Многие из товарищей Коли, почувствовав легкое рукопожатие или услыхав какую-нибудь фразу вроде: «Да, вы мне нравитесь», хвастались этим, иногда преувеличивали и старались подчеркнуть свой «успех». Коля же, после самых нежных поцелуев, если в комнату входила Вера или его мать, умел сделать скучающее лицо, весьма естественно зевнуть и заговорить о чем-нибудь неинтересном…
Чутье всегда говорило мне, что самое сладкое в любви — тайна. Иногда он сердился на меня за неумение владеть собой и, внимательно разглядывая альбом с открытками, шептал, так что могла слышать только я одна:
— Ты слишком раскраснелась, сядь за рояль, там меньше света, и начни играть…
На «ты» мы уже были два года, с тех пор, как мой Коля сделался юнкером, но в присутствии третьего лица он ни разу не обмолвился и не ошибся.
И прежде и теперь, наблюдая его почти каждый день, я никогда не замечала в Коле особенной храбрости: он терпеть не мог никаких драк и не старался упражнять своих мускулов, но в то же время я не знала, и до сих пор не знаю, ни одного ни старого, ни молодого человека, который бы так спокойно относился к смерти, даже больше — который бы так страстно ею интересовался…

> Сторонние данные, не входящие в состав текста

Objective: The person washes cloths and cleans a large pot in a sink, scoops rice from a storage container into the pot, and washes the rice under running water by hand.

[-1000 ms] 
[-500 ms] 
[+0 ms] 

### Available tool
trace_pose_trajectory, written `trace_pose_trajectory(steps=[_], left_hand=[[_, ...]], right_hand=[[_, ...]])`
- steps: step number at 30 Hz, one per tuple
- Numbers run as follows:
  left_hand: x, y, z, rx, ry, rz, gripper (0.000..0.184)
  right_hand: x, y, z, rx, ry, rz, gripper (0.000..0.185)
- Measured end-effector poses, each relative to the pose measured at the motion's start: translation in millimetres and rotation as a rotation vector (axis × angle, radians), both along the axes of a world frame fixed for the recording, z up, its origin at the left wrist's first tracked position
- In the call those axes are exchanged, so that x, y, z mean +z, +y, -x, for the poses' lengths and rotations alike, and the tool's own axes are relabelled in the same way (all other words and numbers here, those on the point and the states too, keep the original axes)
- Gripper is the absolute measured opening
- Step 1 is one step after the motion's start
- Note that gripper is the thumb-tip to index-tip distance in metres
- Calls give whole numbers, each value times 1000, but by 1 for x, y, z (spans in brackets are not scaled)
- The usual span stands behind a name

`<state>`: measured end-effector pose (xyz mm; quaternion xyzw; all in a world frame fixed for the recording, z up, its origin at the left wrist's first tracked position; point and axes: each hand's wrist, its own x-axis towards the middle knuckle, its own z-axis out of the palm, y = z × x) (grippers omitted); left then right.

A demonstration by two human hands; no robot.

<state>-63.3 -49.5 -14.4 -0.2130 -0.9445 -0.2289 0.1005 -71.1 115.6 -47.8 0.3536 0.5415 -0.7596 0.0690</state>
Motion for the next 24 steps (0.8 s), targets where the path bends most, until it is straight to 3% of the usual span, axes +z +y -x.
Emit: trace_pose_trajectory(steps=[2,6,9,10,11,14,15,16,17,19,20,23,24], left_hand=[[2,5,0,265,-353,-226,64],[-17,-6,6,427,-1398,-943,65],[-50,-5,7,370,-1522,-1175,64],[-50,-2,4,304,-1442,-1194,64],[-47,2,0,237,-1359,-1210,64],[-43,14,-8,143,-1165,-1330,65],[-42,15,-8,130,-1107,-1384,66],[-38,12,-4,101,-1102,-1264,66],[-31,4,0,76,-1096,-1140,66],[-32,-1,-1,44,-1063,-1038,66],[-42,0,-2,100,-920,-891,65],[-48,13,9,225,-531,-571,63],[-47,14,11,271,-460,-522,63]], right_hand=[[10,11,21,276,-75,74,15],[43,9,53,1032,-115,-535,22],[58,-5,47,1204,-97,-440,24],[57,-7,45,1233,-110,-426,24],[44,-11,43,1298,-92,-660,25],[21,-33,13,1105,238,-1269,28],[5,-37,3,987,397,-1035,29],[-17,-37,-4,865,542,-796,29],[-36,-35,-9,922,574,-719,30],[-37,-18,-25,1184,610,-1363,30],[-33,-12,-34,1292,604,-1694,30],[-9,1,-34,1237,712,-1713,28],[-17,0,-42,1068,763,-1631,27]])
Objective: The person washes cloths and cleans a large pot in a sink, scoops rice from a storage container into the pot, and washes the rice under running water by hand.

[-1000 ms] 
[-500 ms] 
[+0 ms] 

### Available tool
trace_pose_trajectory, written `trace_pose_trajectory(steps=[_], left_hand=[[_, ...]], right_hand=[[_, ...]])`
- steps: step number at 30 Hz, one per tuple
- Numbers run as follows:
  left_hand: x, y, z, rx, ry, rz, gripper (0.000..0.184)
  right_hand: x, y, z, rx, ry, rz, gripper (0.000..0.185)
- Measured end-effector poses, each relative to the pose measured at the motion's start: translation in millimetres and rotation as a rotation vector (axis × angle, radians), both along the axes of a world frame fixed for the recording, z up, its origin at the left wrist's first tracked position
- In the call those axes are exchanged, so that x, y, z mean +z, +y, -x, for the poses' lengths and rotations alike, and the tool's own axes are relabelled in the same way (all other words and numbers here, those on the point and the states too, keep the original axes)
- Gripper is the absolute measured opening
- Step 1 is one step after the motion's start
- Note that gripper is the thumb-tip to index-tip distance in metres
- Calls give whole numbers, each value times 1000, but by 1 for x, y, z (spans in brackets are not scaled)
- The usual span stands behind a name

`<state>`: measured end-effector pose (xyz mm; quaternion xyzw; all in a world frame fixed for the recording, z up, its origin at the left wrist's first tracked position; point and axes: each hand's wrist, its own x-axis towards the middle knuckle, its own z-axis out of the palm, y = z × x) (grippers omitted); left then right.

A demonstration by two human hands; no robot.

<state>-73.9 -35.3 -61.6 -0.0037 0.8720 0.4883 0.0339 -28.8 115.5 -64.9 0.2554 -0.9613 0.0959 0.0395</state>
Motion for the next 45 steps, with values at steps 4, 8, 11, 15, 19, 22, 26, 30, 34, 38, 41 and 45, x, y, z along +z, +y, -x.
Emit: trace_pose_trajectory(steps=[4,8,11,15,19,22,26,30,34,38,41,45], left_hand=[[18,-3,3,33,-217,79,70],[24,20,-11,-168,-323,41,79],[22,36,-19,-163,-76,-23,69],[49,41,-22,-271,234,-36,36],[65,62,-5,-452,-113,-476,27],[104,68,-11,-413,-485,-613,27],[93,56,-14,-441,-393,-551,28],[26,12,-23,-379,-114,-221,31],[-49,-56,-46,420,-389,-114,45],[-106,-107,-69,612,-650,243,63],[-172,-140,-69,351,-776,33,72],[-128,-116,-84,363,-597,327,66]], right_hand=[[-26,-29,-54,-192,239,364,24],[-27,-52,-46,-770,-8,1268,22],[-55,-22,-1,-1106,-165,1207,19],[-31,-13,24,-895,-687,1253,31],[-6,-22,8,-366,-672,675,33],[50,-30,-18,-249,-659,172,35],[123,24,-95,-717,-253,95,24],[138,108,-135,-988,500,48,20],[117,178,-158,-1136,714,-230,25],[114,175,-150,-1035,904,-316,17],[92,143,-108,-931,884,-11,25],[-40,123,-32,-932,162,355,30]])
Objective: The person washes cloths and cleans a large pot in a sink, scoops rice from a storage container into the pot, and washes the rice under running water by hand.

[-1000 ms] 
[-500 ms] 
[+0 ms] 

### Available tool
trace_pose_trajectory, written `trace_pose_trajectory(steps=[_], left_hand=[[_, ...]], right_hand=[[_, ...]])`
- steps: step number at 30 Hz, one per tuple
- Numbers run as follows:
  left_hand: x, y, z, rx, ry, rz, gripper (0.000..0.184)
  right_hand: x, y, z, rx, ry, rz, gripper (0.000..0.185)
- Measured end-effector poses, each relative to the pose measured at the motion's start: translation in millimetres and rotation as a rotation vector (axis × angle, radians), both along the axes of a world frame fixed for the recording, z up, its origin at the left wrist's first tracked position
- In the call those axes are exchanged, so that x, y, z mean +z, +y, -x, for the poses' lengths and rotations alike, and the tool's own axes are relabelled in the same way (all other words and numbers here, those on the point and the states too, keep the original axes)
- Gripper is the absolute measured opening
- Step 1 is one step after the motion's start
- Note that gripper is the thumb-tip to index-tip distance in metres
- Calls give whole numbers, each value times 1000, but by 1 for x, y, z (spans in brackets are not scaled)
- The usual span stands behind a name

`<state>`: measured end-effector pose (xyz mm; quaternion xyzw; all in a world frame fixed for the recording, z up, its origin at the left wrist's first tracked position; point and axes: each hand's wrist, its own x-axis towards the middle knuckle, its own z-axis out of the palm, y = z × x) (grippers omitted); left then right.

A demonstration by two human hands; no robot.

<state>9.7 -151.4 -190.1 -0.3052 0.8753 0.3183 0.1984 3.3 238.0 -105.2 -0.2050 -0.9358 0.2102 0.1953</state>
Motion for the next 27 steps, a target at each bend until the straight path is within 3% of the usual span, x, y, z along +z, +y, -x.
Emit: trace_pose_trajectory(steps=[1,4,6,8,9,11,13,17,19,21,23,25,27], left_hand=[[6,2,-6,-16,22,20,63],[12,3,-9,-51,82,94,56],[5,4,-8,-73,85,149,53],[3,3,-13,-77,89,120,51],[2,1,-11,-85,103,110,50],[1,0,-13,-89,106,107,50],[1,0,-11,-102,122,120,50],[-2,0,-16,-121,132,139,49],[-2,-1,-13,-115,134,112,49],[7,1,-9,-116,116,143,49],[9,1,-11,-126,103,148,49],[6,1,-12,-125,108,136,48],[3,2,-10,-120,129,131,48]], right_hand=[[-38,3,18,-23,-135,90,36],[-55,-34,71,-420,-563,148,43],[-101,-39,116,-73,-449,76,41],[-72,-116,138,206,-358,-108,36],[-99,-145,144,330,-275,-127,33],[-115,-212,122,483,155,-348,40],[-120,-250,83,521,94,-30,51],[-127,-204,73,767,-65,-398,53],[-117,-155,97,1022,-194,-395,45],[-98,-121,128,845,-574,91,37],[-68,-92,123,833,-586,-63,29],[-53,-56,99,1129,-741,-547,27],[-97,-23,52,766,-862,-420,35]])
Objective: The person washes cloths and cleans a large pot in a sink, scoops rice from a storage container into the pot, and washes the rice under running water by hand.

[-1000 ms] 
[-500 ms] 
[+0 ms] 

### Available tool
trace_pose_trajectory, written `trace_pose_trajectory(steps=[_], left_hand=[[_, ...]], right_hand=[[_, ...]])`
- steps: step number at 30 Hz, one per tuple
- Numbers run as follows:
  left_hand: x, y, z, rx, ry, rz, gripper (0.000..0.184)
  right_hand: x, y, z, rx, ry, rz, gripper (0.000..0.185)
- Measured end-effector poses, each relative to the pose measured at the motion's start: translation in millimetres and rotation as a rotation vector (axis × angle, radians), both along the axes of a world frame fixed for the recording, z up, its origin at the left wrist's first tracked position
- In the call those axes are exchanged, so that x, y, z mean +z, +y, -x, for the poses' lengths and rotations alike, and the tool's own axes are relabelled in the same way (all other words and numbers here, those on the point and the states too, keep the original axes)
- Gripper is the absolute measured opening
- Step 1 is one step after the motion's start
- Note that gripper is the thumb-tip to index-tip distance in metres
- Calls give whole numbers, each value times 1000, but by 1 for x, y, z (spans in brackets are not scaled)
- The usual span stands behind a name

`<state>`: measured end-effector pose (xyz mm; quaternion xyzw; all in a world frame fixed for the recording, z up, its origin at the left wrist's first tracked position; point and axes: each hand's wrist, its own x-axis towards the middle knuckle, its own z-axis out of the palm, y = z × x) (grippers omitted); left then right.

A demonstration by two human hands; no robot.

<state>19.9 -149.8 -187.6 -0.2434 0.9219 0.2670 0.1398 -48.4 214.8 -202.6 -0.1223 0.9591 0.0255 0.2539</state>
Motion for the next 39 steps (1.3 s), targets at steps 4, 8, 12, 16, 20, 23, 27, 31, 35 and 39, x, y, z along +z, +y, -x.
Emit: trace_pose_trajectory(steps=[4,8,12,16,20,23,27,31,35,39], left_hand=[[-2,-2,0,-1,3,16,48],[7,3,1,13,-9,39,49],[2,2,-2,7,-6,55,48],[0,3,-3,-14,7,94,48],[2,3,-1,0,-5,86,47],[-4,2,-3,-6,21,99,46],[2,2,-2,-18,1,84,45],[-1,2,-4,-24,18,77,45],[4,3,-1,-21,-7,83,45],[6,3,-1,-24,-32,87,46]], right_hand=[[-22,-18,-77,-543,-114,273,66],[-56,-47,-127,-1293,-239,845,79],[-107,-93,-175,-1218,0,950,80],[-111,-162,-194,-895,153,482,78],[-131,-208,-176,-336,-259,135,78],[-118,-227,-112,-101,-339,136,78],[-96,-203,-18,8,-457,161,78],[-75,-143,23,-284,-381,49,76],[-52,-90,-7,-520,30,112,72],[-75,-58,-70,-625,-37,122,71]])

Коля не был религиозен, но мы часто ходили с ним в церковь, обыкновенно в Казанский собор, ко всенощной и становились возле самого клироса. Прослушаем «Благослови душе моя, Господа», перекрестимся и пойдем пешком куда-нибудь далеко-далеко на Васильевский остров.
Никакая погода не мешала нашему счастью и нашим разговорам, я даже бывала рада, если начинался дождь. Тогда мы садились на извозчика и бывало нам уютно в приподнятом верхе коляски; пахло кожей, духами моего носового платка и сукном толстой, немного промокшей шинели. Хотелось, чтобы Надеждинская улица, на которой жили Семеновы, была как можно дальше. Мы целовались и говорили, говорили, как это ни странно, больше всего о смерти, особенно с тех пор, как началась война и стало известно, что в этом году будет ускоренный выпуск.
Заниматься Коле приходилось очень много, в отпуск он приходил теперь не часто и ненадолго. Мать и сестра почти не отпускали его от себя и бывали минуты, когда мне казалось, что Вера недовольна моим присутствием.